I tend to work in series, works that are related to one another and expand upon a theme in variation.
I’m currently working on two series of works, one thinking about the boundaries of public and private space using windows and fences as a starting point, but this is expanding as I engage with the subject matter longer.
I find that I am often getting to know the work as I am making it, understanding how others are going to see it also takes time.
The other series works with broken and worn tools that are shrouded into archival boxes. In the fall I am hoping to do a call for participants to donate broken tools and stories about them, and work on this process further.
Even if I originally think that something is a one-off project, I tend to come back around to it. I think of this as a spiral staircase, I’m back to a similar subject, but also seeing it from another place.
This is how I feel about some of my ephemeral material based work like Generations and Useful Life. In Generations an image carved into rolling pins is “printed” into a fragile material like flour or sugar. In Useful Life I sewed together peels from citrus fruits to make a table cloth and invited participants to join me, and have snacks from the peeled fruit.
There are ephemeral projects, but the ideas around labor, ephemera and communal acts run throughout them both.
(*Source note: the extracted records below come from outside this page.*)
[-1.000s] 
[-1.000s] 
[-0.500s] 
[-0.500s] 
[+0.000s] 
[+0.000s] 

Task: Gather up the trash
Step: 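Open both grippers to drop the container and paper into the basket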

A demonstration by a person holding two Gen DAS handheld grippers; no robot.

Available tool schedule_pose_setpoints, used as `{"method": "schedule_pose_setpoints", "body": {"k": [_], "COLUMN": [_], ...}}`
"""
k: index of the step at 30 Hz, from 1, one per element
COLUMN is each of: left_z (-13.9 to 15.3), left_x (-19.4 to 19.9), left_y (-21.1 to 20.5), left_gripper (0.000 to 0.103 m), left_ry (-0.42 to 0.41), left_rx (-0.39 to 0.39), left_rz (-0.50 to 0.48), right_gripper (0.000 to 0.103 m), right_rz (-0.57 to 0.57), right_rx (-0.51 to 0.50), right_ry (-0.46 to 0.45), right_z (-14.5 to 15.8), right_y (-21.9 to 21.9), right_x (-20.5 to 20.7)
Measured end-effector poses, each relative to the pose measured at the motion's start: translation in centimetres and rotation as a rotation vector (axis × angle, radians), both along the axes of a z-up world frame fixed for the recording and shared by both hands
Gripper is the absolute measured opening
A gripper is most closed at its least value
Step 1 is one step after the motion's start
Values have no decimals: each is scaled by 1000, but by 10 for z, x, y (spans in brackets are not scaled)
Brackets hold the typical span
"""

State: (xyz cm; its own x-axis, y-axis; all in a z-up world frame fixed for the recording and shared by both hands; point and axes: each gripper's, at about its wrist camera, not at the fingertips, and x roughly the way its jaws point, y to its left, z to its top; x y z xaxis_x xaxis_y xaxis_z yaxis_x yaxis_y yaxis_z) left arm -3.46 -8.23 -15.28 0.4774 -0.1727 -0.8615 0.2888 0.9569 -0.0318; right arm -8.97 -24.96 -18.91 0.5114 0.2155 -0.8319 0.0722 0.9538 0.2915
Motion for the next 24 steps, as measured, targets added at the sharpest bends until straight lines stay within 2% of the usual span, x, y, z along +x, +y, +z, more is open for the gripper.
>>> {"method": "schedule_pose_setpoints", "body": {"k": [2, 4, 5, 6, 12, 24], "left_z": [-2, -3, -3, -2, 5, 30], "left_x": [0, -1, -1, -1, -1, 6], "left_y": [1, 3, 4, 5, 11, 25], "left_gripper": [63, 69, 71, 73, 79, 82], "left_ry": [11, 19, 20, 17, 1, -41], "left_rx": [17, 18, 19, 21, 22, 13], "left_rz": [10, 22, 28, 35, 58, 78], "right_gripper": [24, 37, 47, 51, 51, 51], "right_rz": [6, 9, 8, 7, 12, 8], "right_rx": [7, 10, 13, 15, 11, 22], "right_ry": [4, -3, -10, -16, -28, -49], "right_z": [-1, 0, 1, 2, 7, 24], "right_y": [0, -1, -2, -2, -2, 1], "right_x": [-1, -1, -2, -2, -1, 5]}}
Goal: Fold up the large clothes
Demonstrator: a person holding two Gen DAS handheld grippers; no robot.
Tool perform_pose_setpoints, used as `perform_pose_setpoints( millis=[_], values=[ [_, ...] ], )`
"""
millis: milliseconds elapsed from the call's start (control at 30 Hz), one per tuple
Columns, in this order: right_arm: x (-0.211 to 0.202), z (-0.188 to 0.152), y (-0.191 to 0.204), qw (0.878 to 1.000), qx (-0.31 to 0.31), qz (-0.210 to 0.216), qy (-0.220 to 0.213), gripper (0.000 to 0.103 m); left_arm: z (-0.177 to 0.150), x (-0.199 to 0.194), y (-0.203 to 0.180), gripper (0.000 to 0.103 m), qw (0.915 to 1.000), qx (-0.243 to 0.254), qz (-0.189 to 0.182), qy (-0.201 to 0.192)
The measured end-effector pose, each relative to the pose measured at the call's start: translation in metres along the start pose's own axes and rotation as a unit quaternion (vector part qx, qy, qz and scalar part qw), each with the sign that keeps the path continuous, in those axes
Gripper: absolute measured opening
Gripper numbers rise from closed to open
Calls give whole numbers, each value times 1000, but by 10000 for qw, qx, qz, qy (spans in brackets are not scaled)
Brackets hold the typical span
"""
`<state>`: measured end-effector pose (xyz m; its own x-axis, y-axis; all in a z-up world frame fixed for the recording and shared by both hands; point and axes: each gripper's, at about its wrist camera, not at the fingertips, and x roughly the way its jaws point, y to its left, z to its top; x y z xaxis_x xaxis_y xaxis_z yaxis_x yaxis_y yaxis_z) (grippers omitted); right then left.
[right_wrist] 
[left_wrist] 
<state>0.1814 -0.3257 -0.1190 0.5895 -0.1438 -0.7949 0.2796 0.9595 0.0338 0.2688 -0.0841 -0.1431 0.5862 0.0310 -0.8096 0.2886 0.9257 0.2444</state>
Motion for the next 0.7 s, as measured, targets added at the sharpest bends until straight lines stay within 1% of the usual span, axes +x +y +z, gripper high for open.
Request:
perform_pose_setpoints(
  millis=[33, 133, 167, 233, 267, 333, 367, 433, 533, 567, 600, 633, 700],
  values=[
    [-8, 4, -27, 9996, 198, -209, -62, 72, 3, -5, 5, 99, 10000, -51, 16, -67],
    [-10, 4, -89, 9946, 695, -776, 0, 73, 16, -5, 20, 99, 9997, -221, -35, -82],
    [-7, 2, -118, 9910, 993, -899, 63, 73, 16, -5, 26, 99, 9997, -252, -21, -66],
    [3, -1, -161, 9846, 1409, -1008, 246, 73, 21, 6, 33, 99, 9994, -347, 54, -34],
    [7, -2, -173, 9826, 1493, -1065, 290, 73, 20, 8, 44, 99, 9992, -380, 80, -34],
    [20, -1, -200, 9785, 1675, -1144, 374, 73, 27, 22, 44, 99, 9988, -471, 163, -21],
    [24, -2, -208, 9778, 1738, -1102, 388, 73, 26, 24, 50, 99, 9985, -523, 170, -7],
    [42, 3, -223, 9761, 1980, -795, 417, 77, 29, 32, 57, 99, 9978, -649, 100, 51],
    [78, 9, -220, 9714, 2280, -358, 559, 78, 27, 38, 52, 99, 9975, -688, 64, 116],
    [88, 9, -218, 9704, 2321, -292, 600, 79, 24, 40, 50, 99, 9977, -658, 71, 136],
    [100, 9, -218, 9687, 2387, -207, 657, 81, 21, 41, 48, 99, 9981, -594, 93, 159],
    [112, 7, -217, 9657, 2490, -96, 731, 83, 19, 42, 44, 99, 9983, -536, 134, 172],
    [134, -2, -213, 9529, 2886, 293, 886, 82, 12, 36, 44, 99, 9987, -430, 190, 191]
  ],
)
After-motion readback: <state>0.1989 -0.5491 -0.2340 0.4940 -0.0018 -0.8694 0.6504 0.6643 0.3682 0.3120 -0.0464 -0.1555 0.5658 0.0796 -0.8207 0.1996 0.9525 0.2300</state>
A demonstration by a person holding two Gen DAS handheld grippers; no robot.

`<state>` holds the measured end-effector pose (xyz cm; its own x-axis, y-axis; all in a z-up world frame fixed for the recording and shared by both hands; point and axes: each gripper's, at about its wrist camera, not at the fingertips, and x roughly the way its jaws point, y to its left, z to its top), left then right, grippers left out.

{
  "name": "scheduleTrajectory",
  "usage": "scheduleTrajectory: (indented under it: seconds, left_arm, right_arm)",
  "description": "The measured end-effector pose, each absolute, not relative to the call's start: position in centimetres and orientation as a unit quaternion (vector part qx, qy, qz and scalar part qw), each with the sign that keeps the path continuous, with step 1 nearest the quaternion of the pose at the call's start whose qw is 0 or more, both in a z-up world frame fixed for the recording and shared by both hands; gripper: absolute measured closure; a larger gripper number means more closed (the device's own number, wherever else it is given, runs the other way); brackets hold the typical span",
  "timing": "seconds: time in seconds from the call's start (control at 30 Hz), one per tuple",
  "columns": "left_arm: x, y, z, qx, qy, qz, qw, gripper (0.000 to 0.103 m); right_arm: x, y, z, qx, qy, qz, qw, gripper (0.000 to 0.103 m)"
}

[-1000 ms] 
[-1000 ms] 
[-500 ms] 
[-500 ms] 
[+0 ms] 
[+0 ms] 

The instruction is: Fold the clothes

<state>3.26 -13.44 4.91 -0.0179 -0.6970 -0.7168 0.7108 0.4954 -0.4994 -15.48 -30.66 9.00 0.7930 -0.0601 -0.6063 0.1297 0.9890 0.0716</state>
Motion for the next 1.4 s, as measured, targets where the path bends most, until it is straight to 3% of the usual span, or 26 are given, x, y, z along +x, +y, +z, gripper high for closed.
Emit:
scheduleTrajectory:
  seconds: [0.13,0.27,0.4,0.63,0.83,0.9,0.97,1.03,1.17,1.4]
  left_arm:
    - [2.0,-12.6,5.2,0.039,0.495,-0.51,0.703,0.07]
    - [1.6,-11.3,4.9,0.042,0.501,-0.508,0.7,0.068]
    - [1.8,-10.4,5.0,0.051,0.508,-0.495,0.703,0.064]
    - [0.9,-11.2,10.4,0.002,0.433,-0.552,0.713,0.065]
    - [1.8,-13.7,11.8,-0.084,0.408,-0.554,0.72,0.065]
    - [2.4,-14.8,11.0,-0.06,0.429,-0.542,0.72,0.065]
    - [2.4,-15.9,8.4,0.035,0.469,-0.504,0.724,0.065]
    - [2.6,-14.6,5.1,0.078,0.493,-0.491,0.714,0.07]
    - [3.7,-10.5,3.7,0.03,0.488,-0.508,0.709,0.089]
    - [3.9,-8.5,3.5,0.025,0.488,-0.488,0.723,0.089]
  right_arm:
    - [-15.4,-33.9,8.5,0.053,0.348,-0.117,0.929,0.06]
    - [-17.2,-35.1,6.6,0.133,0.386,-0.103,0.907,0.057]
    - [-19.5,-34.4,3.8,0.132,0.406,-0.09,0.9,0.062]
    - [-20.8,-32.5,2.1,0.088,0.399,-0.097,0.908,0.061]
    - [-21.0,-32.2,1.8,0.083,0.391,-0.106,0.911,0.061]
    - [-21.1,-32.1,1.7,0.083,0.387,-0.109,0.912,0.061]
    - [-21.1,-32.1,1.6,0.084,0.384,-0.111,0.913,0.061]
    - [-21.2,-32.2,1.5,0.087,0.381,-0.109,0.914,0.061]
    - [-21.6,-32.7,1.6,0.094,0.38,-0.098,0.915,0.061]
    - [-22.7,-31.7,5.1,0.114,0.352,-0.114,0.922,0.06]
Describe your creative space. Working across many different media, how do you organize all of your creative supplies? What plays in the background while you work? Silence? Music, audiobooks, podcasts, movies? If so, what kind?
I work on the natural dye and printing part of my practice at my studio at Cleaner Gallery and Projects.
I tend to make books and boxes based projects at my home because my outside studio is set up for printmaking and dyeing and I want to avoid some of the cross contamination that could happen if working in the same space. Also I almost always have a smaller sewing project with me for when I have downtime in the day.
I’m usually listening to an audiobook about a subject that is coming up in the work I’m making, or music while I have a friend over to make things in the studio.
How often do you start a new project? Work on multiple projects at a time? Do you work actively on more than one project at a time?
I always have a few projects going at the same time. Partly because I have quite a lot of parts of my practice that take a lot of time, dyes that need to steep or dye, fabric that needs to be steamed, stitches that are slow and time consuming to finish.
Being able to shift focus when I am troubleshooting something in the work is really helpful for me.
Which part of the design process is your favorite? Which part is a challenge for you?
I love the problem-solving stage or making an artwork, the time when anything feels solvable. The contrasting challenge of logistics tends to slow me down in many ways, but it’s also interesting in its own way.
How does your formal art education help your work develop? Does it ever get in the way?
I went to an art high school and went on to take academia in the arts very seriously. While this has of course given me a lot of skills, context for contemporary art, and introduced me to colleagues and friends, there are also drawbacks.
A lot of young artists (little Millicent included) have abandoned an art process they were drawn to because they didn’t get a good critique for it once. I would encourage everyone to revisit their orphaned projects that are still of interest to them. If you still see value in it, it already has value, and you can always learn a lot from revisiting your work.
Is there an overarching theme that connects all of your work?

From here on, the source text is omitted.